■ WHAT YOU NEED TO DO ■
The expected output is the first line of the data below and every line after it, up to and including the line containing "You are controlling", each reproduced exactly.
════════
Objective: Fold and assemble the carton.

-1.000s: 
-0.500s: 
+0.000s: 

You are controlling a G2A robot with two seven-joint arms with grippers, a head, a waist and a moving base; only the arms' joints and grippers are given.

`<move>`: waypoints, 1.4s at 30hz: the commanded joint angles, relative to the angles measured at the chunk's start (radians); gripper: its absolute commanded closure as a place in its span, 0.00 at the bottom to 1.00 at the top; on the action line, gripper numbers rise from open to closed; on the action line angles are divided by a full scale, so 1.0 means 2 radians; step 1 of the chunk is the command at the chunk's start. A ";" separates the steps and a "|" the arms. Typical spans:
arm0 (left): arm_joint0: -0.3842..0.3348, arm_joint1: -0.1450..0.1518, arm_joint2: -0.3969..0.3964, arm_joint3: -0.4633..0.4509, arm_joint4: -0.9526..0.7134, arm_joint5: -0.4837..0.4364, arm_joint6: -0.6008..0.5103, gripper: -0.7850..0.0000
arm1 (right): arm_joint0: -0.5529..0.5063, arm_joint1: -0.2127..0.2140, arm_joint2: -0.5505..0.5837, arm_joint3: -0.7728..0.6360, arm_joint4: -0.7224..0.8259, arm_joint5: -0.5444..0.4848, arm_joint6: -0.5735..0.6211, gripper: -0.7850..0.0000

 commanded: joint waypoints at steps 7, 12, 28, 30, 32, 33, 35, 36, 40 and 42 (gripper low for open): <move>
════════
■ RESPONSE FOR THIS EXERCISE ■
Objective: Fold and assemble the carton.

-1.000s: 
-0.500s: 
+0.000s: 

You are controlling a G2A robot with two seven-joint arms with grippers, a head, a waist and a moving base; only the arms' joints and grippers are given.

No additional output is expected for this exercise.